沐子卿自顾自的批阅奏折,一个眼神也没给他。
沐三心里有些忐忑,小心翼翼的开口:“主子……”
“去哪儿了?”沐子卿没有抬头,手中动作不停,语气平缓,却似乎隐藏着巨大的风暴。
她欣赏沐三,培养沐三,却不代表她可以容忍沐三做一些正事之外的事。
沐三最近越发放肆了。
有命在身却依旧顾及着玩乐,拖延着时间,这是她绝对不允许的。
沐三站在原地,垂着头,一声不吭。
沐子卿也就不说话,一时间,空气中只剩下朱砂划过纸张的声音。
半晌。
“主子,我错了。”
纸笔摩擦的声音停了下来。
沐子卿放下笔,缓缓抬头,目光平静,墨眸亮得让沐三有些心虚。
“你知道自己为何错了吗?”
沐三不敢看她的眼睛,左顾右盼,张了张嘴,却到底什么也没说出来。
“你们所有人都有自己独特的性格,我从未想过压制你们的这份独特。”
沐三抿了抿唇。
沐子卿从书案后起身,不急不缓的走到他跟前,依旧平静的目光直直的注视着他的双眼,不容他躲闪。

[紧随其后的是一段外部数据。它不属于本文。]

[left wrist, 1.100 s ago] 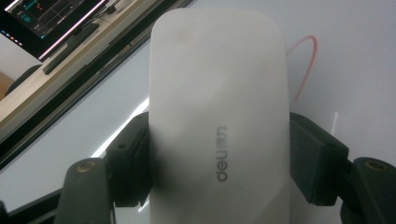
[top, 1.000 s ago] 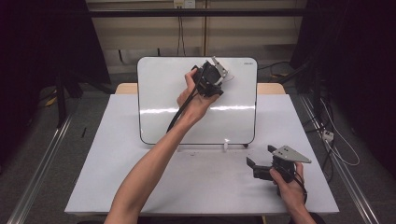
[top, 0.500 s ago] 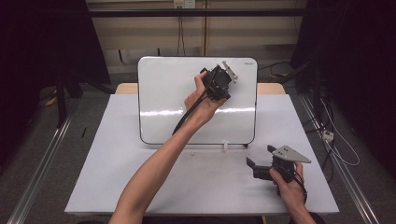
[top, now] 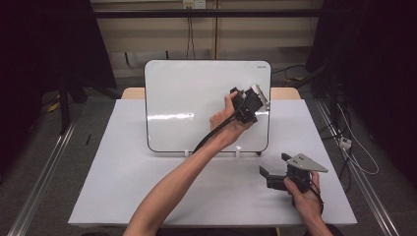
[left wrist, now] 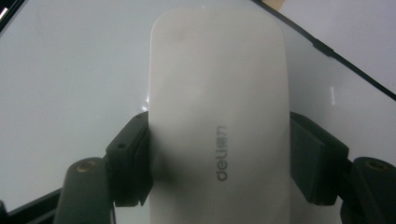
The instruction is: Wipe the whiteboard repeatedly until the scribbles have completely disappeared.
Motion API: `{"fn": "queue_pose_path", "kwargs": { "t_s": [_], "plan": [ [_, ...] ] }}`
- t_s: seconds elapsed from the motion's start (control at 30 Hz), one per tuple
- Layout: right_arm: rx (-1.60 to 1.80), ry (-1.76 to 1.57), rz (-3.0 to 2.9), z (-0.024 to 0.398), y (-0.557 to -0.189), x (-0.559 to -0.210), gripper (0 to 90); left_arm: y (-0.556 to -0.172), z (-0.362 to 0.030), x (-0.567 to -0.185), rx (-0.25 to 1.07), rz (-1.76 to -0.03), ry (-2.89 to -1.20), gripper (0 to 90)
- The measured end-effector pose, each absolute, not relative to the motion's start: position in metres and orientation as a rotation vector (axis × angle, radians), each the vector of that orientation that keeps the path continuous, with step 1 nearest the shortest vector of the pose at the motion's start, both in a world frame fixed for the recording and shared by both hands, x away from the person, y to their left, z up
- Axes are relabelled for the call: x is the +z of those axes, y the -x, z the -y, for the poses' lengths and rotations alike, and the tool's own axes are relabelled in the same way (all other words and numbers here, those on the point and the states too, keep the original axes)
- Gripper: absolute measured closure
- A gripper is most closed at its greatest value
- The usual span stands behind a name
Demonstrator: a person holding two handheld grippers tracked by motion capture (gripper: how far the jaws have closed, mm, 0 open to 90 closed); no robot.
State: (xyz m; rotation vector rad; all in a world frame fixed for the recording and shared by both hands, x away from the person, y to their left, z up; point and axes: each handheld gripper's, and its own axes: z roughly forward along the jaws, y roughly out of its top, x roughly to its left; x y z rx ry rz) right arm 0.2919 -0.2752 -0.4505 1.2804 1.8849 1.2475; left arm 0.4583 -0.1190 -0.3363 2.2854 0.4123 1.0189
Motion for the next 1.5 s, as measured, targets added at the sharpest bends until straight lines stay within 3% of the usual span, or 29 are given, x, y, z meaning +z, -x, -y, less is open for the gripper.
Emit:
{"fn": "queue_pose_path", "kwargs": {
  "t_s": [0.3,0.57,0.87,1.5],
  "plan": [
    [1.247,-1.280,-1.884,0.275,-0.292,-0.451,4.7,-0.448,0.112,-0.348,0.976,-0.375,-2.301,31.1],
    [1.244,-1.281,-1.884,0.274,-0.292,-0.450,4.7,-0.449,0.092,-0.347,0.728,-0.417,-2.236,31.2],
    [1.243,-1.282,-1.880,0.274,-0.292,-0.450,4.7,-0.437,0.074,-0.345,0.687,-0.373,-2.191,31.2],
    [1.250,-1.282,-1.881,0.272,-0.294,-0.450,4.7,-0.428,0.021,-0.344,0.619,-0.501,-2.105,31.1]
  ]
}}
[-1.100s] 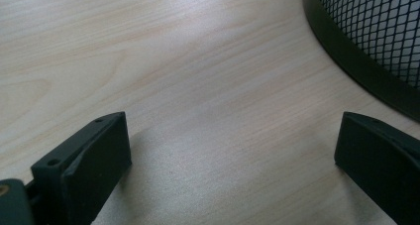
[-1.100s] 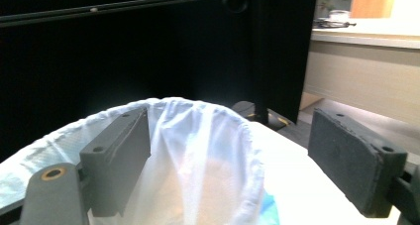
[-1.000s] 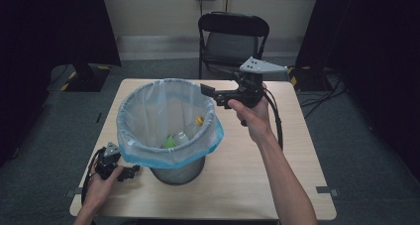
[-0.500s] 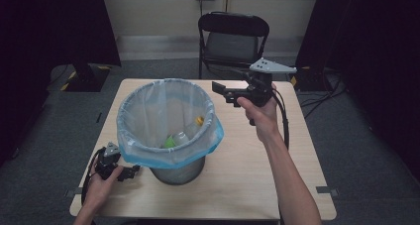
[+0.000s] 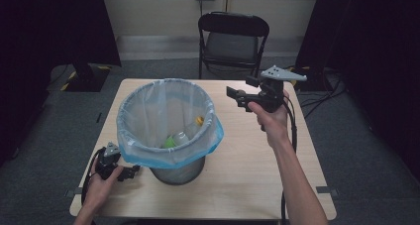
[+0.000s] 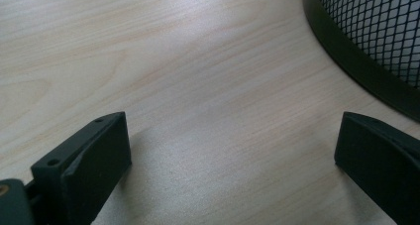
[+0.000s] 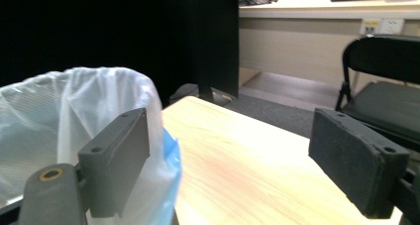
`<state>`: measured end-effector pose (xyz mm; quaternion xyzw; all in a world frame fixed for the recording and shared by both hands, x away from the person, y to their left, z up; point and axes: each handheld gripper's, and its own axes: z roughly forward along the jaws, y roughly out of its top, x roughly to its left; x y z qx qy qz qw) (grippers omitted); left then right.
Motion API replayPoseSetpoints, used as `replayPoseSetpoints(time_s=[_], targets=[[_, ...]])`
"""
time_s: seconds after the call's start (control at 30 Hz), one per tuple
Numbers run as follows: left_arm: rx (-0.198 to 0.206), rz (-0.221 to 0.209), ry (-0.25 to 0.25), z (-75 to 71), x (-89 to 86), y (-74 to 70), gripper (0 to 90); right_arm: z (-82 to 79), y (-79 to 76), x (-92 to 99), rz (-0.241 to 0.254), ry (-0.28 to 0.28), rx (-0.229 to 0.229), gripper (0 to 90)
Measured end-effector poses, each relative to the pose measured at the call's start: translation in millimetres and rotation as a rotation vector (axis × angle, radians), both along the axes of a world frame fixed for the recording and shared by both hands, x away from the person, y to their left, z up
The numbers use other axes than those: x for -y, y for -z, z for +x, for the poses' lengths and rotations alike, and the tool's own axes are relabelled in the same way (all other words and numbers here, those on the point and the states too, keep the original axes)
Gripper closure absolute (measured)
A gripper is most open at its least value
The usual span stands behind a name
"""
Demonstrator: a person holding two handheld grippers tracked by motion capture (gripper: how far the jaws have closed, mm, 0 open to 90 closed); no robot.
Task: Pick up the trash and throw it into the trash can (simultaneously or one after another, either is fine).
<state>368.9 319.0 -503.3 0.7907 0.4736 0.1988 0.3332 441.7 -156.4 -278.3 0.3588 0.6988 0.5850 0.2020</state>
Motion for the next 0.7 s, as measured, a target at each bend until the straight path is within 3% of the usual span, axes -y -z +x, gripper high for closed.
replayPoseSetpoints(time_s=[0.1, 0.27, 0.7], targets=[[0.000, 0.000, 0.000, 0.0, 0.0, 0.0, 0.4, -1.0, 6.2, 9.2, 0.018, 0.047, -0.008, 15.3], [0.001, 0.003, 0.000, 0.0, -0.1, -0.1, 0.4, -3.2, 12.4, 14.8, 0.019, 0.067, -0.006, 15.4], [0.000, 0.000, 0.000, 0.0, 0.0, 0.0, 0.4, -4.5, 41.4, 35.0, -0.041, 0.113, -0.079, 15.8]])
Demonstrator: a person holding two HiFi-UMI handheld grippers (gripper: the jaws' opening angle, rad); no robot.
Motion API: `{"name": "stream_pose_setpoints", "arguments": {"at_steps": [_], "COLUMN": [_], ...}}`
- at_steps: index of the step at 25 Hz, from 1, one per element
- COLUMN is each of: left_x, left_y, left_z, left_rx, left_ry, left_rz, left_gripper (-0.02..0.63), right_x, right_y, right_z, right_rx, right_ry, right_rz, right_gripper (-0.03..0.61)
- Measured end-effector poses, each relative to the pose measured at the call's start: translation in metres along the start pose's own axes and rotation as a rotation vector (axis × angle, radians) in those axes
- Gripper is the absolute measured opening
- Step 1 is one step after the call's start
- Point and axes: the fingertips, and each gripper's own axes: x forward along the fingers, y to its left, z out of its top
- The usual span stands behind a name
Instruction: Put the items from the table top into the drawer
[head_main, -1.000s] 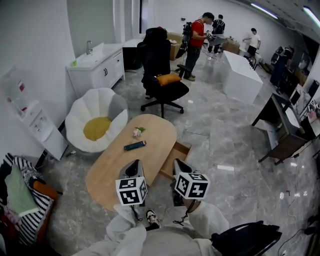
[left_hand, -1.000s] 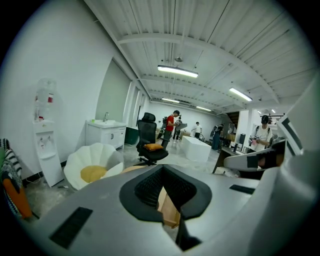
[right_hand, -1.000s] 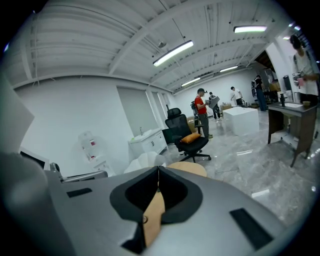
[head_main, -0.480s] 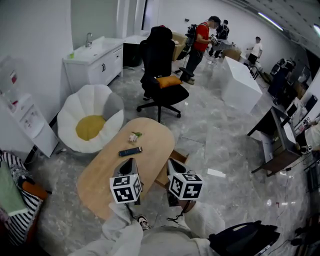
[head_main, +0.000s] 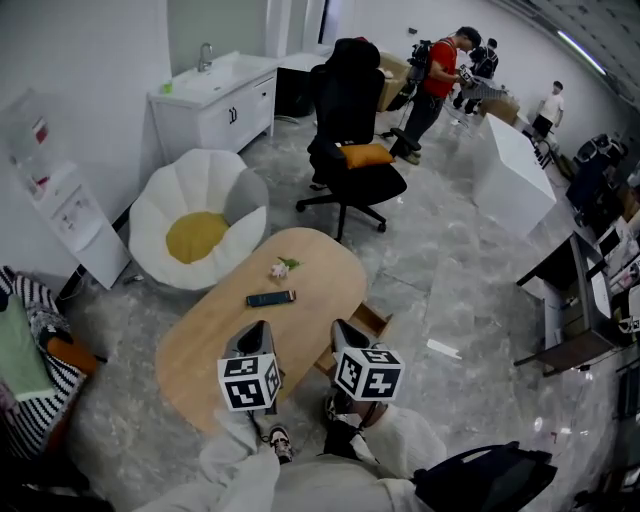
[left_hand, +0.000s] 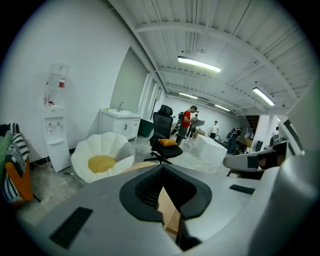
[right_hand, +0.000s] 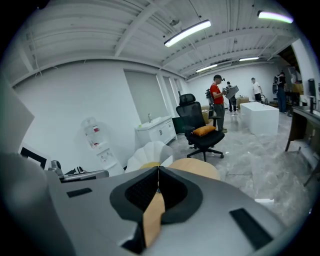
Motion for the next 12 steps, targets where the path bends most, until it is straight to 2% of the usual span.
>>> {"name": "stream_pose_setpoints", "arguments": {"at_steps": [5, 12], "left_x": [0.026, 0.05], "left_y": [-0.007, -0.017], "left_z": [0.01, 0.007], "left_rx": [-0.052, -0.131], "left_ry": [-0.019, -0.026], "left_rz": [0.111, 0.259], "left_gripper": [-0.006, -0.006], "right_x": [0.038, 0.078], "right_y": [-0.013, -0.04], "right_z": [0.02, 0.045], "right_rx": [-0.076, -0.161], "right_ry": [0.059, 0.125], "right_rz": [0.128, 0.249], "right_gripper": [0.061, 0.061]}}
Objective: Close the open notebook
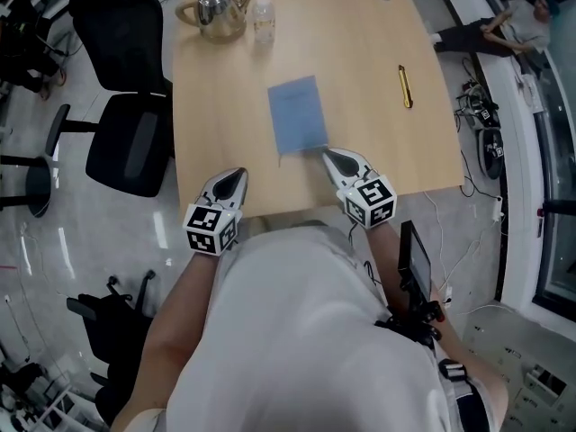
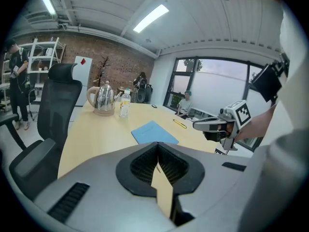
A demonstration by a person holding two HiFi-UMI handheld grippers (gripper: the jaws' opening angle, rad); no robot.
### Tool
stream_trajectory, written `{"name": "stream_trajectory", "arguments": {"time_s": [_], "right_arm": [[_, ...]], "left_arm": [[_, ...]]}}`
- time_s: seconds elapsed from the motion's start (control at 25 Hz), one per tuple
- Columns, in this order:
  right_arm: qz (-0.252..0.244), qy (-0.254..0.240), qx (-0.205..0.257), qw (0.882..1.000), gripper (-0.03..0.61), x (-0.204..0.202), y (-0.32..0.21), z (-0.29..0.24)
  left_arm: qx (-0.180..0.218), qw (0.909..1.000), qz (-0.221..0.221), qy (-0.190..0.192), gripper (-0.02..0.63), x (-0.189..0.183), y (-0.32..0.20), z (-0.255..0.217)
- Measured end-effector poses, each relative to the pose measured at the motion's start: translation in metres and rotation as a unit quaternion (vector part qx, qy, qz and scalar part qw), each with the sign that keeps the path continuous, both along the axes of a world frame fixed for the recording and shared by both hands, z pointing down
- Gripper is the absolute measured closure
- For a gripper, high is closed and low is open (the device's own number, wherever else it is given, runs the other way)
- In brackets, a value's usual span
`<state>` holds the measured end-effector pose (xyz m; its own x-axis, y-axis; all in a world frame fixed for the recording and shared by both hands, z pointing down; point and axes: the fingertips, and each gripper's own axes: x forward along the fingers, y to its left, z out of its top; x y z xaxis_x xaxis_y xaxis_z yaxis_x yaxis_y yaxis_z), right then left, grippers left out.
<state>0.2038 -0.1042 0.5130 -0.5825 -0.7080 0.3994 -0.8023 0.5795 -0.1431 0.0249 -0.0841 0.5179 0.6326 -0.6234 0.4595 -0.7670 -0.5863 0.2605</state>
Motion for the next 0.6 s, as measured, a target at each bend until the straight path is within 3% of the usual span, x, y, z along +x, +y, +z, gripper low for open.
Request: {"name": "stream_trajectory", "arguments": {"time_s": [0.6], "right_arm": [[0.029,0.005,0.000,1.000,0.563,-0.019,0.037,-0.001]], "left_arm": [[0.005,0.9984,0.055,0.013,0.605,-0.004,0.010,0.002]]}}
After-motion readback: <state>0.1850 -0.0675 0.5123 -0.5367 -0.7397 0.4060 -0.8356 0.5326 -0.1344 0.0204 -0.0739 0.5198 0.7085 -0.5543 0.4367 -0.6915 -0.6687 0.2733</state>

“只是,我不允许你们的这份独特,成了你们,或是我们所有人的……催命符…”
最后三个字,她说得很慢,一字一顿,如魔音一般,充斥了沐三整个大脑。
沐子卿转身,双手负在身后,走到窗前,红唇轻启:“你记住,这世间所有的事情,并没有轻重缓急之分,有的只是在面对这些事情的人心里,那一份执着与信念,并且,在很长一段时间里,不会因任何因素而改变。”
沐三突然就跪下了。
他明白,他知道自己应该做什么,却依旧选择了自己想要做的事。
而他的这种选择,若是在生死关头依旧如此,等着他们的就是万劫不复。
今日本来只是一件小事,他自己并未放在心上,甚至对沐子卿的话有些不以为然,可是……
她强制性的让他看清了事实。
今日若是在他回来之前,沐子冉就来找了沐子卿,并且做下某些不可逆转之事,他就是永远的罪人。